Seus três primeiros álbuns são talvez o único caso na história da música a serem todos lançados no formato duplo, inclusive com gatefold, e com a impressionante mixagem quadrifônica (também presente nos cinco álbuns subsequentes do grupo, com exceção do aqui apresentado hoje). Para aumentar ainda mais a grandiosidade, a partir do segundo disco, ao longo da primeira metade dos anos 70 vieram vários lançamentos com encartes exclusivos e pôsters gigantes, uma das grandes novidades que o Chicago trouxe para o mercado consumidor e colecionador. Por fim, a hegemonia do Chicago era tamanha logo na sua fase inicial que eles foram a primeira banda “de rock” a tocar durante uma semana inteira, entre 5 e 10 de abril, para um Carnegie Hall (berço do jazz nova iorquino) sold out, ou seja, com ingressos esgotados. Um fato tão importante quanto esse não poderia ser deixado de lado, e assim, culminou no lançamento de seu primeiro álbum ao vivo, Live at Carnegie Hall, que na data de ontem, completou 50 anos.

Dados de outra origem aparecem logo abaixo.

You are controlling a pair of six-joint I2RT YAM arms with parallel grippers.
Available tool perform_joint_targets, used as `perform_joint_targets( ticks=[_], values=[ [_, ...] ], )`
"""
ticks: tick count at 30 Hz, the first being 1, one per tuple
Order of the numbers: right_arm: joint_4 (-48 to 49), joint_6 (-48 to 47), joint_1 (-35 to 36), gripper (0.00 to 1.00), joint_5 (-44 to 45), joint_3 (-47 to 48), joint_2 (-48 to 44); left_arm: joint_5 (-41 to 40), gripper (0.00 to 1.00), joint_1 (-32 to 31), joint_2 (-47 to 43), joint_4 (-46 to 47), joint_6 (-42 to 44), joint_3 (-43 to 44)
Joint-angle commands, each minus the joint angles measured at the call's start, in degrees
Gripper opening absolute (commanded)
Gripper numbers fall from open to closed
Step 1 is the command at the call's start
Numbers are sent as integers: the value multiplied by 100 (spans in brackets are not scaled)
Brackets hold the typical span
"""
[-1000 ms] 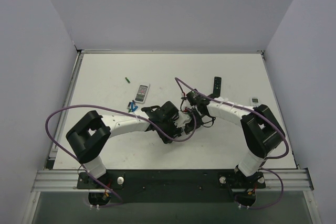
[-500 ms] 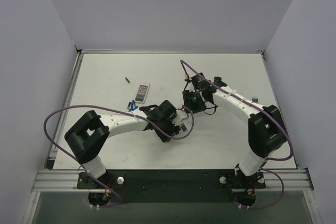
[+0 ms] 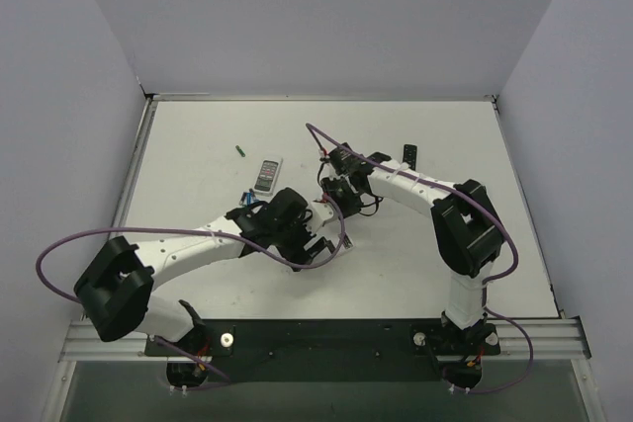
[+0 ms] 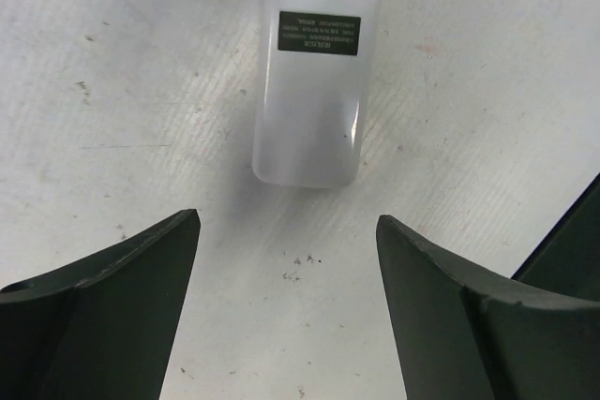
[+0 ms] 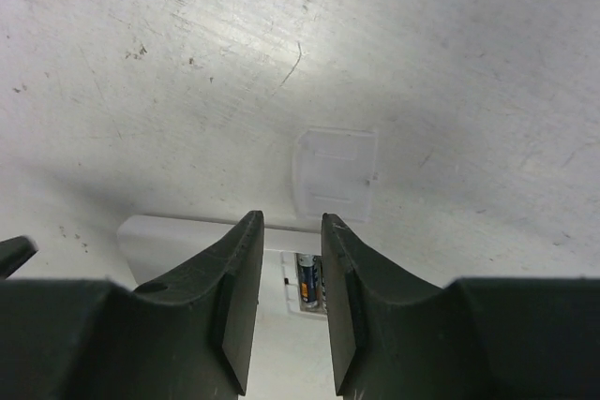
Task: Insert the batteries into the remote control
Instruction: Pick up the battery cover at the center of the board.
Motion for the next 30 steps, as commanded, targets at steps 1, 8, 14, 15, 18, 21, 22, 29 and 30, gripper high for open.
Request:
perform_joint_targets(
  ticks=[1, 8, 14, 15, 18, 21, 22, 29, 30],
  values=[
    [-151, 280, 209, 26, 373, 293, 216, 150, 87, 235, -881, 544, -53, -235],
    [-221, 518, 341, 21, 786, 547, 655, -280, 87, 508, -2085, 904, -484, -657],
    [-318, 624, 403, 14, 1077, 645, 919, -710, 87, 570, -3035, 1326, -1134, -1132],
    [-336, 641, 412, 13, 1094, 654, 936, -843, 87, 579, -3210, 1388, -1239, -1246],
    [-353, 632, 403, 0, 1033, 654, 858, -984, 87, 587, -3500, 1554, -1371, -1396],
    [-345, 580, 386, 0, 779, 654, 542, -1002, 87, 605, -3703, 1800, -1433, -1493],
    [-345, 571, 368, 0, 665, 645, 315, -985, 87, 605, -3756, 1906, -1442, -1580],
    [33, 728, -88, 0, -1162, 461, -934, -695, 91, 614, -4248, 3136, -1003, -2063],
    [129, 773, -159, 0, -1382, 452, -1066, -634, 91, 605, -4371, 3450, -733, -2143]
  ],
)
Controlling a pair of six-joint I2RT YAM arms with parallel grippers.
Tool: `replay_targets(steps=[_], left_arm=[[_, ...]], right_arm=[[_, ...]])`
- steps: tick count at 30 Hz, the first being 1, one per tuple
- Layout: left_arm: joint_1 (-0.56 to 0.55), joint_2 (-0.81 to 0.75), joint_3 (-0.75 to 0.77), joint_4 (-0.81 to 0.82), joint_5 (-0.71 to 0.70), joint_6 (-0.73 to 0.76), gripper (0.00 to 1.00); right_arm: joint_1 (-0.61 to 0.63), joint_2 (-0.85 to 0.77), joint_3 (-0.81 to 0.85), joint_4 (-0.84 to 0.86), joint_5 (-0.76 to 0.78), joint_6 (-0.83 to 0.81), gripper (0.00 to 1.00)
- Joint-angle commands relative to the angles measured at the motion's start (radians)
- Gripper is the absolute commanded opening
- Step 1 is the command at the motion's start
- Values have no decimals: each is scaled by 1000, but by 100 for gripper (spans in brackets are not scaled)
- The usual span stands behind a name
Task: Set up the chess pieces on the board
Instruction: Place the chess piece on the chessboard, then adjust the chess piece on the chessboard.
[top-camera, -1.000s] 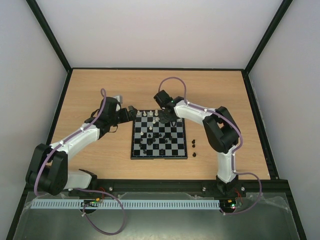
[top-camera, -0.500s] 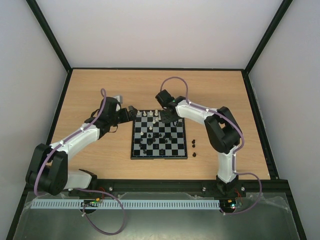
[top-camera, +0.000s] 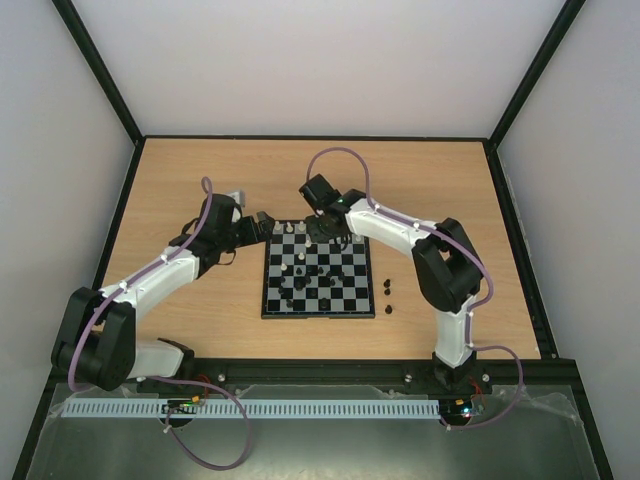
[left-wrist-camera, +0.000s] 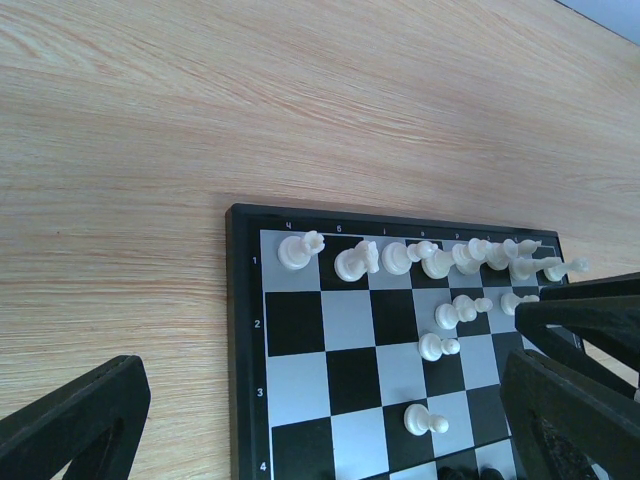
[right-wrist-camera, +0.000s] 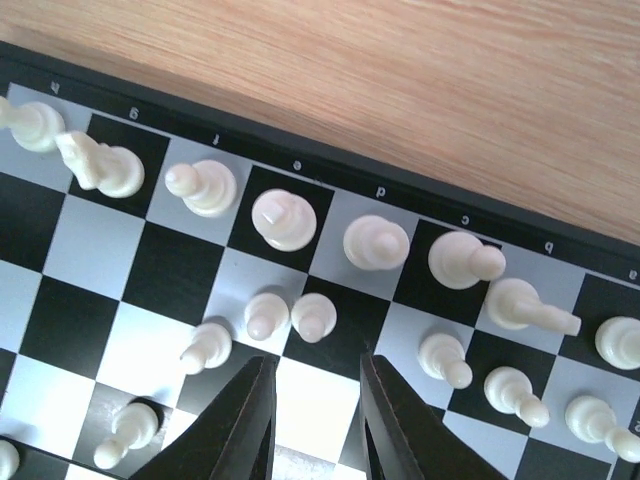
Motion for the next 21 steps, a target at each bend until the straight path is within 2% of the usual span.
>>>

Mas óbvio que não seria qualquer disco ao vivo em se tratando do hepteto. Ele também tinha que ser grandioso, e após muitas discussões e especulações, e com o pessoal da gravadora Columbia de cabelos arrepiados, no dia 25 de outubro de 1971 Live at Carnegie Hall foi lançado em um magnífico formato quádruplo (subsequentemente lançado em formatos individuais duplos, com os volumes I e II em um álbum e os volumes III e IV em outro), em um box caprichadíssimo, trazendo além dos quatro LPs em encartes exclusivos, um livreto de 20 paginas, trazendo fotos da banda bem como todas as datas de shows do Chicago desde sua primeira apresentação, em 22 de maio de 1967, um pôster gigante do Carnegie Hall, um pôster gigante da banda e um colossal pôster da banda ao vivo. Para se ter uma ideia do tamanho desse pôster colossal (veja imagem abaixo), os pôsters gigantes são no formato 3 x 2, ou seja pegue uma capa de vinil normal e simule 3 colunas por duas linhas. O pôster colossal é no formato 6 x 4, ou seja, seriam seis colunas por quatro linhas de capas de vinil, totalizando o impressionante tamanho de 24 capas de vinil (!). O bendito ocupou todo meu sofá, sendo que os pôsters do Carnegie Hall e da banda, que já são grandes, parecem umas coisinhas sobre ele.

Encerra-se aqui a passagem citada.